Your answer should reproduce every line of the material in which the word "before" occurs.
-=-=-
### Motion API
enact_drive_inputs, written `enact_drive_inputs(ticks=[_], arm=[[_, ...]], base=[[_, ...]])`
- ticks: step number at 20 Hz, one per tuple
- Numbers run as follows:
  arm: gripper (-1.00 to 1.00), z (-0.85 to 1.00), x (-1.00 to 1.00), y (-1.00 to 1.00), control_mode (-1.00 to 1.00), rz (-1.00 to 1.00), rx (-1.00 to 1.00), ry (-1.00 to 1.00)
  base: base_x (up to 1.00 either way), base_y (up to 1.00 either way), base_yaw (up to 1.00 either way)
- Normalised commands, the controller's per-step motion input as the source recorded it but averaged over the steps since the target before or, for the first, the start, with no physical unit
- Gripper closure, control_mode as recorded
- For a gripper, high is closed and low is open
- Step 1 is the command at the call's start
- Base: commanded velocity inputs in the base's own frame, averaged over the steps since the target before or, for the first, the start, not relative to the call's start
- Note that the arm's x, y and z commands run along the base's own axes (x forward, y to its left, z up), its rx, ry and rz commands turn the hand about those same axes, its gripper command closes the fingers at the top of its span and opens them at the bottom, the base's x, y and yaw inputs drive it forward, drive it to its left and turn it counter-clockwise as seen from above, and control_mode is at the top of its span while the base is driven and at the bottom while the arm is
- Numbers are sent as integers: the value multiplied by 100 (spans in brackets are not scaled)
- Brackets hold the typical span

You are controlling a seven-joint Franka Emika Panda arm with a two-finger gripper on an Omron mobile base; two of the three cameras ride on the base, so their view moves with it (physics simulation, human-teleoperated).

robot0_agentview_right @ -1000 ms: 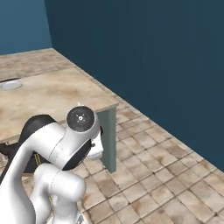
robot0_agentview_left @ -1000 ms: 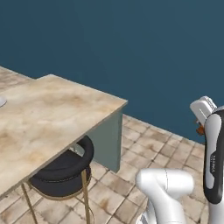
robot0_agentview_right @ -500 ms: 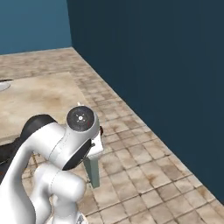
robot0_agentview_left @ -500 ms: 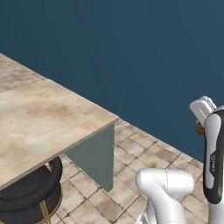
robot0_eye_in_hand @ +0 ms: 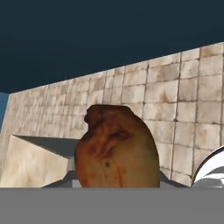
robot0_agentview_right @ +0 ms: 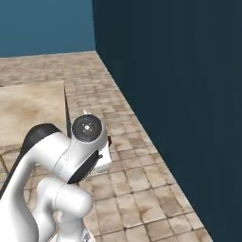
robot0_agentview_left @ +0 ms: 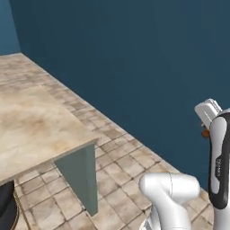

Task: Take the chicken drumsticks from the pan and place one on each plate on the dining counter.

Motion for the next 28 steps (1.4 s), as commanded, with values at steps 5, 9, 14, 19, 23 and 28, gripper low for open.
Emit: enact_drive_inputs(ticks=[5, 9, 14, 19, 23, 28], arm=[[100, 0, 0, 0, 100, 0, 0, 0], [100, 0, 0, 0, 100, 0, 0, 0], [100, 0, 0, 0, 100, 0, 0, 0], [100, 0, 0, 0, 100, 0, 0, 0], [100, 0, 0, 0, 100, 0, 0, 0], [100, 0, 0, 0, 100, 0, 0, 0]], base=[[90, -100, 38], [100, -93, 43], [100, -73, 50], [100, -67, 52], [100, -67, 50], [100, -66, 48]])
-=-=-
**SOLUTION TO THE EXERCISE**:
- Normalised commands, the controller's per-step motion input as the source recorded it but averaged over the steps since the target before or, for the first, the start, with no physical unit
- Base: commanded velocity inputs in the base's own frame, averaged over the steps since the target before or, for the first, the start, not relative to the call's start

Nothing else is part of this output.